→ **Directions**
Every line of the listing that follows must be written out unchanged.

____________________

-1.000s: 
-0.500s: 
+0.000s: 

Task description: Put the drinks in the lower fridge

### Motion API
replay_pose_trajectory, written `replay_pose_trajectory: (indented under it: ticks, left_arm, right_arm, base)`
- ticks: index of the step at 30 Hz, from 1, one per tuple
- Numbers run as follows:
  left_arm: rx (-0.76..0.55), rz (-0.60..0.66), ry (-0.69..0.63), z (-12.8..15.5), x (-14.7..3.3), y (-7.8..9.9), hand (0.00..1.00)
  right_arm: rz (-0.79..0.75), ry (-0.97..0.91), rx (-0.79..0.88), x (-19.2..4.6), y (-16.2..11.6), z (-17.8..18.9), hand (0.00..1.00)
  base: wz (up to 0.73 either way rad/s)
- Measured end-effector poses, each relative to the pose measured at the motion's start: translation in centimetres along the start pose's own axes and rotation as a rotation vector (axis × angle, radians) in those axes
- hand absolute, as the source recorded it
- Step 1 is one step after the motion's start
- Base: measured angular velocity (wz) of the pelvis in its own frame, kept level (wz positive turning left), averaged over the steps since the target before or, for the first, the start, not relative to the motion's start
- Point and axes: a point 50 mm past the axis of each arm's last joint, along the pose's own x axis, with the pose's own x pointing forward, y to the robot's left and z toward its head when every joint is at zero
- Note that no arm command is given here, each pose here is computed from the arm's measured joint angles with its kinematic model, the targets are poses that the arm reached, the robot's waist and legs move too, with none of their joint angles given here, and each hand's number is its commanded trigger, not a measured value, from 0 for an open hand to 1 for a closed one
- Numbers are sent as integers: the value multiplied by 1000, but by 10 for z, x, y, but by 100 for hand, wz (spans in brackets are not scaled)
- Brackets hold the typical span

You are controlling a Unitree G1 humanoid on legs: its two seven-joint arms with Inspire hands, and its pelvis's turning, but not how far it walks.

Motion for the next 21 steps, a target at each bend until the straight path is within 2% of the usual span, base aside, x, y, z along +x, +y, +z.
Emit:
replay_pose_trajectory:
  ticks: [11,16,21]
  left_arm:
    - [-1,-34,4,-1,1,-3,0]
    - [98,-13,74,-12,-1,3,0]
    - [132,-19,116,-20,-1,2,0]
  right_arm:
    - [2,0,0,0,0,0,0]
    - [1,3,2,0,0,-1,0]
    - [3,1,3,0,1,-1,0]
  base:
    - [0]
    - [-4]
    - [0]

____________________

→ **Solution below**
-1.000s: 
-0.500s: 
+0.000s: 

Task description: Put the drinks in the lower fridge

### Motion API
replay_pose_trajectory, written `replay_pose_trajectory: (indented under it: ticks, left_arm, right_arm, base)`
- ticks: index of the step at 30 Hz, from 1, one per tuple
- Numbers run as follows:
  left_arm: rx (-0.76..0.55), rz (-0.60..0.66), ry (-0.69..0.63), z (-12.8..15.5), x (-14.7..3.3), y (-7.8..9.9), hand (0.00..1.00)
  right_arm: rz (-0.79..0.75), ry (-0.97..0.91), rx (-0.79..0.88), x (-19.2..4.6), y (-16.2..11.6), z (-17.8..18.9), hand (0.00..1.00)
  base: wz (up to 0.73 either way rad/s)
- Measured end-effector poses, each relative to the pose measured at the motion's start: translation in centimetres along the start pose's own axes and rotation as a rotation vector (axis × angle, radians) in those axes
- hand absolute, as the source recorded it
- Step 1 is one step after the motion's start
- Base: measured angular velocity (wz) of the pelvis in its own frame, kept level (wz positive turning left), averaged over the steps since the target before or, for the first, the start, not relative to the motion's start
- Point and axes: a point 50 mm past the axis of each arm's last joint, along the pose's own x axis, with the pose's own x pointing forward, y to the robot's left and z toward its head when every joint is at zero
- Note that no arm command is given here, each pose here is computed from the arm's measured joint angles with its kinematic model, the targets are poses that the arm reached, the robot's waist and legs move too, with none of their joint angles given here, and each hand's number is its commanded trigger, not a measured value, from 0 for an open hand to 1 for a closed one
- Numbers are sent as integers: the value multiplied by 1000, but by 10 for z, x, y, but by 100 for hand, wz (spans in brackets are not scaled)
- Brackets hold the typical span

You are controlling a Unitree G1 humanoid on legs: its two seven-joint arms with Inspire hands, and its pelvis's turning, but not how far it walks.

Motion for the next 21 steps, a target at each bend until the straight path is within 2% of the usual span, base aside, x, y, z along +x, +y, +z.
Emit:
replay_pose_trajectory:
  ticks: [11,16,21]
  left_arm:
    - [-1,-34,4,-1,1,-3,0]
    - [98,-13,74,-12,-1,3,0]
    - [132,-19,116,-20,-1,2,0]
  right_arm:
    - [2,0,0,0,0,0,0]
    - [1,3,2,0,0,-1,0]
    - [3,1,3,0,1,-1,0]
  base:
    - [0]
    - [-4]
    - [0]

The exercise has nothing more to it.